Chapitre Saint-Cerneuf de Billom. XIIIe-XVIIIe siècles. 12 G 5, folio8 .


« Nos officialis Claromontis per presentes literras notum facimus universis quod cum gravis querela ad nos pervenerit que pro parte venerabilium virorum dominorum decani et capituli ecclesie collegiate sancti Sireney Biliomi que nuper quemdam officialem domini nostri Claromontis episcopi ceperint arrestaverint violente et rapuerint Johanne Guy de facto in carrera publica que tendit de lestazo ad ecclesiam predictam et specialiter ante operatorium dicti Johannis Guy ducendo ipsum violenter … »

(traduction Thomas Aréal)

 

   Il s'agit de la rue de l'Étezon à Billom, rue qui remonte des quais de l'Angaud jusqu'à l'église collégiale Saint-Cerneuf. Le doyen et le chapitre de cette église se plaignent ici de l'arrestation d'un homme en pleine rue par un officier de l'évêque de Clermont, seigneur de Billom, alors qu'il se rendait dans un lieu sacré, ce qui viole les droits du chapitre. Le terme d’« Étezon » est une francisation de l’occitan « estazos », connu en ancien auvergnat, le plus souvent dans le sens de « petit local artisanal et/ou commercial ».

 


L'usage de la rue


   En évoquant la rue, l’idée première est bien entendu la voie de circulation. Il s’agit d’emprunter cet axe plus ou moins large et sinueux pour se rendre d’un endroit à un autre. Nous avons vu que la largeur et le tracé des rues sont très divers, offrant un décor allant de la ruelle encombrée, tortueuse, plutôt sombre à des tracés plus rectilignes et clairs.

   La rue est aussi un lieu d’échanges commerciaux. Les ballots de marchandises jonchent les voies, les échoppes et étals encadrent les rues, sans omettre les marchés qui débordent souvent des places marchandes pour envahir les rues. Les maisons d’habitation sont, elles aussi, situées le long de ces « charreira » ou « via ». La rue est donc à la fois un espace de voisinage, d’habitation, d’échanges, de travail et de sociabilité.

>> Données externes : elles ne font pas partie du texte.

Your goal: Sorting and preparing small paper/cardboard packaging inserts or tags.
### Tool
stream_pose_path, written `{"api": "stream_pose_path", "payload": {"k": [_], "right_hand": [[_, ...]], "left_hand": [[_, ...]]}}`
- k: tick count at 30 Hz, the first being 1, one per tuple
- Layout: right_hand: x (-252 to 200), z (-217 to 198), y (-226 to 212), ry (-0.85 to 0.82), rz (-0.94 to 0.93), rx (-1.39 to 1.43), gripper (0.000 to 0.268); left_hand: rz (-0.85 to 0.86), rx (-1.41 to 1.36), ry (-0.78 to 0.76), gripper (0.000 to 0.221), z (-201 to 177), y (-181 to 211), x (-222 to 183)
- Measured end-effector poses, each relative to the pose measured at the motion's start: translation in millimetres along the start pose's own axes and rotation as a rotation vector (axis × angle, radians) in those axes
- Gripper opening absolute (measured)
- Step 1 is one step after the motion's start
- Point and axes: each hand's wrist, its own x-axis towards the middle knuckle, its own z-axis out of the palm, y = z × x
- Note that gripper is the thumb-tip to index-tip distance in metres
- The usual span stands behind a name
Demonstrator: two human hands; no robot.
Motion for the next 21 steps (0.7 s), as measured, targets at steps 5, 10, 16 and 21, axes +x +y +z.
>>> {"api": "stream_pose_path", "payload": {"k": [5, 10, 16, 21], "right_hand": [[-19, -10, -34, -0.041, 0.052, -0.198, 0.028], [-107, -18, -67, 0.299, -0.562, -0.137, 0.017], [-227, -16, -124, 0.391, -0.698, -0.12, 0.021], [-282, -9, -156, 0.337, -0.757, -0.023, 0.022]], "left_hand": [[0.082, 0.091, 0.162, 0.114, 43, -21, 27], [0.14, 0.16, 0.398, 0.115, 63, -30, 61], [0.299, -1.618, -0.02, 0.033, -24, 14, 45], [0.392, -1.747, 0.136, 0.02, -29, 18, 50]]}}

   En raison de cette circulation et de ces usages plus que variés, la rue est aussi un dépotoir, où les conditions d’hygiène sont déplorables. En effet, le passage (voire l’élevage) de bétail, les travaux des bouchers ou des teinturiers, la rareté des latrines ainsi que la présence des enceintes font que les règles d’hygiène élémentaires peinent à voir le jour. Cependant, pour chasser l’image d’Épinal d’un Moyen Âge sale et insalubre, il convient de noter que les pouvoirs publics tentent d’appliquer des mesures pour remédier à ce problème. Ainsi, les routes sont pavées et des dépotoirs (ou « merdanson » à Montferrand) sont mis en place pour servir d’égout ou de décharge. Ce nom de « merdanson » est très utilisé dans la partie méridionale de la France pour désigner un ruisseau servant d'égout et qui charrie des déchets.

   Une occasion particulière peut aussi être l’occasion de mettre la rue dans son plus bel apparat. La fête de la Vierge le 8 septembre donne lieu, chaque année, à des festivités où l’on décore les rues avec des tentures pour le passage de la statue de Notre-Dame. Ainsi, en 1284, les consuls de Montferrand mentionnent dans leurs dépenses les frais engendrés pour nettoyer la place du marché et l’herbe à l’occasion de fêtes de Notre-Dame. Au cours de ces mêmes festivités, on dresse des tentures au-dessus du « chami ». (« Item XII s[ols] que agront lhi ome que cobriront lo chami de l'Espital lo jorn de la festa Nostra Dona de setembre » : « 12 sous qu’auront les hommes qui couvriront le chemin de l’hôpital le jour de la fête Notre-Dame de septembre »). Les comptes témoignent aussi de la dépense de 12 sous pour l’ornement de la place du marché.


3 E 113 Dep II CC 156, folio 29 verso (jpg - 4621 Ko)

Comptes de Montferrand de l'année 1284–1285. 3 E 113 Dep II CC 156, folio 29 verso.


 

 

Bibliographie :

- L'historien en quête d'espaces, sous la direction de Jean-Luc Fray et Céline Pérol, Clermont-Ferrand : Presses universitaires Blaise Pascal, 2004, XXX p.

- Grélois (Emmanuel), Saudan (Marie), Chartes et documents de l’Église de Clermont antérieurs au XIIe siècle, lieu d’édition: CNRS éditions, 2015, XXX p.

- Grélois (Emmanuel), L’emprise de l’Église sur l’espace d’une cité et ses environs : Clermont au XIIIe siècle, thèse de doctorat, Université de Paris-1 Panthéon-Sorbonne, 2003.